REPUBLIKA.CO.ID, BALIKPAPAN -- Rencana pemerintah kota Balikpapan, Kalimantan Timur, mewujudkan mewujudkan kampung baru di Balikpapan Barat menjadi "Kota Tua" dan menjadi obyek wisata baru segera terwujud.
Kepala Dinas Pemuda, Olahraga, Kebudayaan, dan Pariwisata Kota Balikpapan Oemy Facessly mengatakan, pengerjaan akan dilakukan mulai tahun ini.
"Semoga 2018 mendatang sudah jadi dan bisa dikunjungi sebagai objek wisata," kata Oemy Facessly, Senin.
Menurut Oemy, dana khusus untuk pengembangan objek wisata itu memang tidak ada. Tetapi Disporabudpar akan menggalang dukungan dana melalui perusahaan-perusahaan yang memiliki CSR (corporate social responsibility) dengan generasi muda sebagai pelaksana di lapangan.
Nama "Kampung Baru" untuk merujuk permukiman tertua di Kota Balikpapan tersebut berasal dari fakta bahwa kampung ini adalah permukiman pertama atau baru di luar komplek untuk karyawan-karyawan perusahaan minyak, saat awal Balikpapan berdiri di penghujung abad ke-19.
Kampung Baru membentang sepanjang lebih kurang 5 kilometer di sepanjang dua jalan yang paralel. Satu jalan menyisir pantai yaitu Jenderal R Soeprapto, yang tentu saja mendapat namanya di zaman Orde Baru, dan satu lagi Jalan Wolter Monginsidi yang naik hingga ke perbukitan.

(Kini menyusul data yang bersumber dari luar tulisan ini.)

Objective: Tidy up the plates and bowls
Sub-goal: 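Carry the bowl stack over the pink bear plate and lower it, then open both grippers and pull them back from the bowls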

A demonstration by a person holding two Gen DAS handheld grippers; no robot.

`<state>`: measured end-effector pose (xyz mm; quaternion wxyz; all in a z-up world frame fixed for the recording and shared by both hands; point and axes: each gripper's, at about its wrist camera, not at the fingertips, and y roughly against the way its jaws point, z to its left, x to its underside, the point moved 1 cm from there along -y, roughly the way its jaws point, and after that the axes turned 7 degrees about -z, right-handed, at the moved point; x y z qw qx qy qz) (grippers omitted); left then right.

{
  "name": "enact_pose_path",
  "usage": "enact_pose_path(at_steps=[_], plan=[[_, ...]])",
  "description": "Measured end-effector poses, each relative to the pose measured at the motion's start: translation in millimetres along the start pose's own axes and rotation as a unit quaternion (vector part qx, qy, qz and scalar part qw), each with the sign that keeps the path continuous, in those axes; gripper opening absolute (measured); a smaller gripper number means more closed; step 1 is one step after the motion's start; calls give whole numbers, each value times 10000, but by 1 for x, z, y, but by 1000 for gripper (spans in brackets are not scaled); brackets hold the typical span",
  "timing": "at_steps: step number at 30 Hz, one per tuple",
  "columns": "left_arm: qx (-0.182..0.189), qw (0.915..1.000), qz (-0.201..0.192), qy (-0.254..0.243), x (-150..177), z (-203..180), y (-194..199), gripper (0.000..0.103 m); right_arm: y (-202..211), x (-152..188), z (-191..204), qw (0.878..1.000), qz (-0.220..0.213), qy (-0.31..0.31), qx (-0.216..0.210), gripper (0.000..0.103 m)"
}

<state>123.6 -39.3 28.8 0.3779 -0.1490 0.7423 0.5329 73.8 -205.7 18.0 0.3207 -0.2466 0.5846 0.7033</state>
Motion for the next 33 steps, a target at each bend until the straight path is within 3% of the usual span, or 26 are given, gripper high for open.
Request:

Di pantai Teluk Balikpapan ada Pelabuhan Klotok dan sejumlah dermaga khusus. Sejak dari kawasan Pandansari juga berderet di pantai rumah-rumah permukiman warga yang didirikan di atas tonggak-tonggak kayu ulin sebagai rumah panggung.
"Kampung Atas Air itu juga akan jadi satu destinasi wisata kita. Itu kan cukup unik, hanya perlu sentuhan dan polesan agar layak jual," kata Oemy.
Di perbatasan Kampung Atas Air dengan kilang minyak Pertamina Unit Pengolahan V kini mulai ditanami pohon-pohon bakau untuk memisahkan dan melindungi warga dari risiko dekat industri pengolahan migas tersebut. Selain itu, Kampung Baru juga menyimpan peninggalan sejarah walaupun keadaannya nyaris terbengkalai.
Oemy menambahkan di Kampung Baru Ilir ada meriam peninggalan Jepang dari Perang Dunia II. Meriam berkaliber 12,7 mm yang bertengger di bukit menampakkan pemandangan Teluk Balikpapan dan sedikit laut lepas Selat Makassar di sebelah timur.
"Maka dari itu, gunung itu disebut Gunung Meriam," kata Petrik Matanasi, sejarawan muda yang menulis buku Balikpapan Tempo Doeloe.